LSE students have access to a number of Bloomberg terminals in the library and the Masters students common rooms.

The Wind Financial Terminal (WFT) also provides market data like the Bloomberg Terminal, but with a specific focus on the Chinese financial markets. It supports APIs for MATLAB, R, C++ and Python, among others.

The Wharton business school at University of Pennsylvania provides service called Wharton Research Data Services (WRDS) that many universities subscribe to. This provides a common interface to a number of databases, including CRSP and TAC high-frequency data. WRDS and many of its databases are available to LSE students and staff via wrds.wharton.upenn.edu.

For historical US stock market data, one of the major sources is The Center for Research in Security Prices (CRSP, pronounced "crisp"), headquartered at the University of Chicago. LSE students can access CRSP via WRDS.

The go-to place for many researchers requiring financial data has been finance.yahoo.com. This data can be automatically downloaded into many software packages, including Matlab, R and Python.

There are three problems with Yahoo Finance.

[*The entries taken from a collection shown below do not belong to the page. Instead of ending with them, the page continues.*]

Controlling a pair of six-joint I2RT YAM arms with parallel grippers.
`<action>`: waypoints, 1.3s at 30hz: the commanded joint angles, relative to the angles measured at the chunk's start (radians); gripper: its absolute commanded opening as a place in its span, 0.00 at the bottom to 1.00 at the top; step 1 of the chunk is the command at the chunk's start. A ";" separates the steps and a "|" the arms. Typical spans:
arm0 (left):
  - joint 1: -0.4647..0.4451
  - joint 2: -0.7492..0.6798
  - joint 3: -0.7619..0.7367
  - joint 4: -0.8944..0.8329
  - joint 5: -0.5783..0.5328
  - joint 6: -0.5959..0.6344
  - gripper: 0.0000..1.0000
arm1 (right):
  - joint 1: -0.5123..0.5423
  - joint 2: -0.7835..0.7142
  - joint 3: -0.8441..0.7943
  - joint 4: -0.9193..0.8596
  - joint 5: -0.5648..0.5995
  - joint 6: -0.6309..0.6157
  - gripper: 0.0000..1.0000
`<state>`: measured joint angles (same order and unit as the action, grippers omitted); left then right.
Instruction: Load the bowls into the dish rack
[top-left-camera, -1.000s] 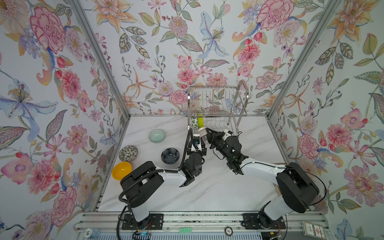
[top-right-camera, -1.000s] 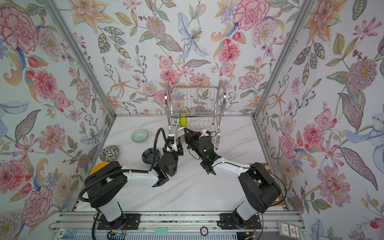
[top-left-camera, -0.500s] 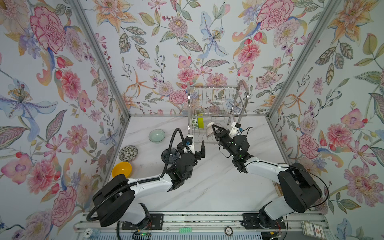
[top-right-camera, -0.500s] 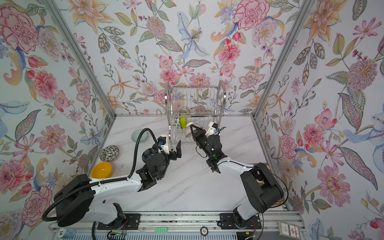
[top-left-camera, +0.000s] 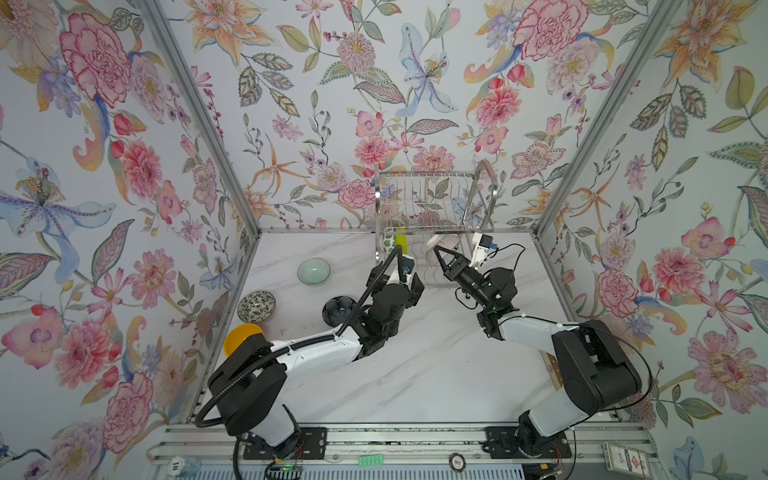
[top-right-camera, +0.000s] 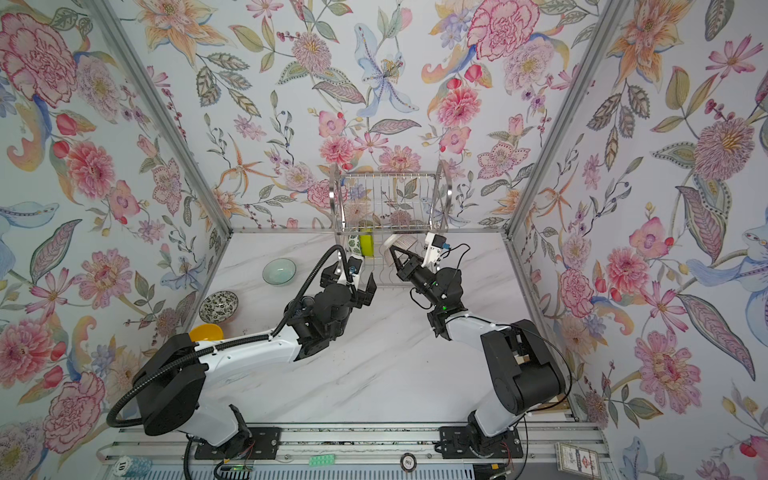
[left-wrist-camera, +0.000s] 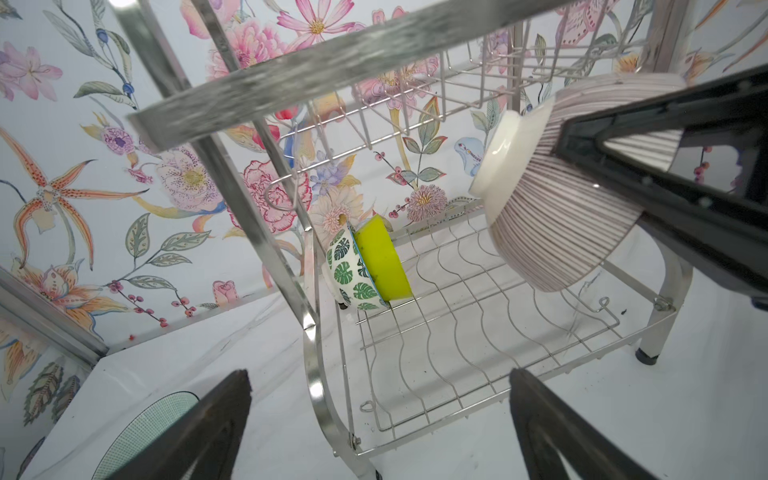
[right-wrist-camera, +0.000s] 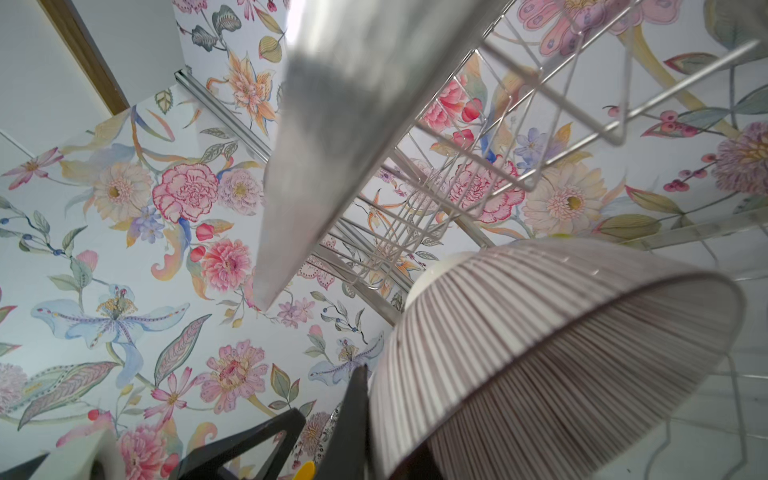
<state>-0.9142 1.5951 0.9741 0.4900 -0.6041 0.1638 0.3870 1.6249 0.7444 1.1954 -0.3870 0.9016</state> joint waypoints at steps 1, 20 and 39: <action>0.011 0.032 0.028 -0.041 0.011 0.136 0.99 | -0.006 0.057 0.046 0.146 -0.076 -0.073 0.00; 0.074 0.138 -0.015 0.122 -0.024 0.242 0.99 | -0.046 0.438 0.235 0.348 -0.091 0.010 0.00; 0.115 0.123 -0.017 0.061 0.004 0.148 0.99 | -0.045 0.676 0.564 0.198 -0.081 0.016 0.00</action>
<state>-0.8108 1.7363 0.9665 0.5613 -0.6056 0.3275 0.3389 2.2837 1.2469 1.3624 -0.4713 0.9237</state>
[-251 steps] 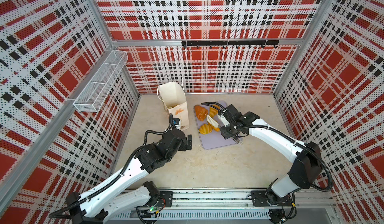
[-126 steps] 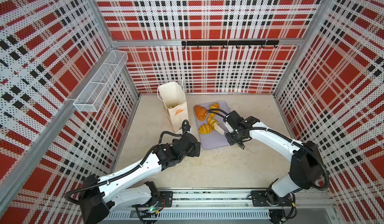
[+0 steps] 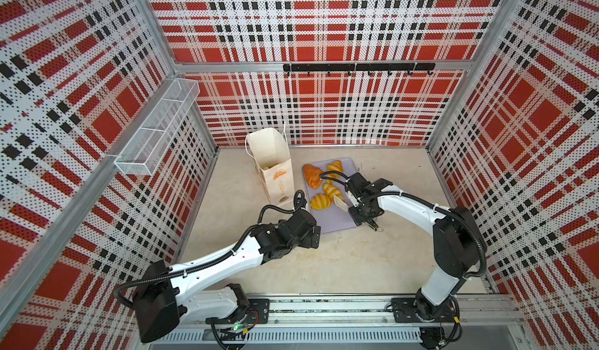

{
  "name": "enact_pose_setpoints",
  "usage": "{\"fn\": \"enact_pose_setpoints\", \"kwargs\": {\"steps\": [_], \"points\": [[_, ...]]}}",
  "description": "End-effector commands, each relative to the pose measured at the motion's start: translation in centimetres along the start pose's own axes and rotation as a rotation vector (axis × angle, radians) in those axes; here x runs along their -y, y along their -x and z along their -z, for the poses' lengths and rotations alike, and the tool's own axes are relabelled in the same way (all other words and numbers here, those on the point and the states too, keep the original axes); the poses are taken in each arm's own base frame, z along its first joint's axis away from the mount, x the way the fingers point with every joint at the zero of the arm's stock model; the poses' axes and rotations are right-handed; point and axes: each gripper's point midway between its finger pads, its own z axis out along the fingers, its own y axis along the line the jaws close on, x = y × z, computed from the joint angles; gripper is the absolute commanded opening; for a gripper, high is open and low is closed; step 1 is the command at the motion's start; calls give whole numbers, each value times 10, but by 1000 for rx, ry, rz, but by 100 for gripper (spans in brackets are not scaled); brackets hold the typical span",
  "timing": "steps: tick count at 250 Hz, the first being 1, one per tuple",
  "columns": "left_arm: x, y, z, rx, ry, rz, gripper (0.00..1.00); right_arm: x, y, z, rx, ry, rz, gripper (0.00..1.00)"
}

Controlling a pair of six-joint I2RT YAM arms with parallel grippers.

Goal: Place the fake bread into the paper bag
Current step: 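Lower the tongs with right gripper onto an orange elongated bun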

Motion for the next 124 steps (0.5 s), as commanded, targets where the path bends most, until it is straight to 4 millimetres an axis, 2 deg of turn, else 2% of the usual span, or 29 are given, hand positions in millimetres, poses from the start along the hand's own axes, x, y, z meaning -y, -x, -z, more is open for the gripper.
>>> {"fn": "enact_pose_setpoints", "kwargs": {"steps": [1,38,86,124], "points": [[4,2,-3,13,-5,22,99,4,19,2,31,-24,22,53],[4,2,-2,14,-1,20,100,4,27,-2,21,-29,39,51],[4,7,1,30,8,12,99,4,27,0,-1,-28,58,50],[6,9,0,26,7,0,100,1,22,-8,-44,-24,79,50]]}}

- Yahoo occasionally changes how the API works, requiring updates to software;
- It often is unavailable for days or weeks;
- There are errors in the data. For example, UK prices, quoted in pence by convention, sometimes appear in pounds for one or two days, reverting back to pence. On other occasions, numbers are simply wrong.

End of Day Historical Data provides fundamental data API, live and end of day historical prices for stocks, ETFs and mutual funds from exchanges all around the world.

DBnomics is an open source data aggregator that provides access to dozens of data providers, including several countries' statistics.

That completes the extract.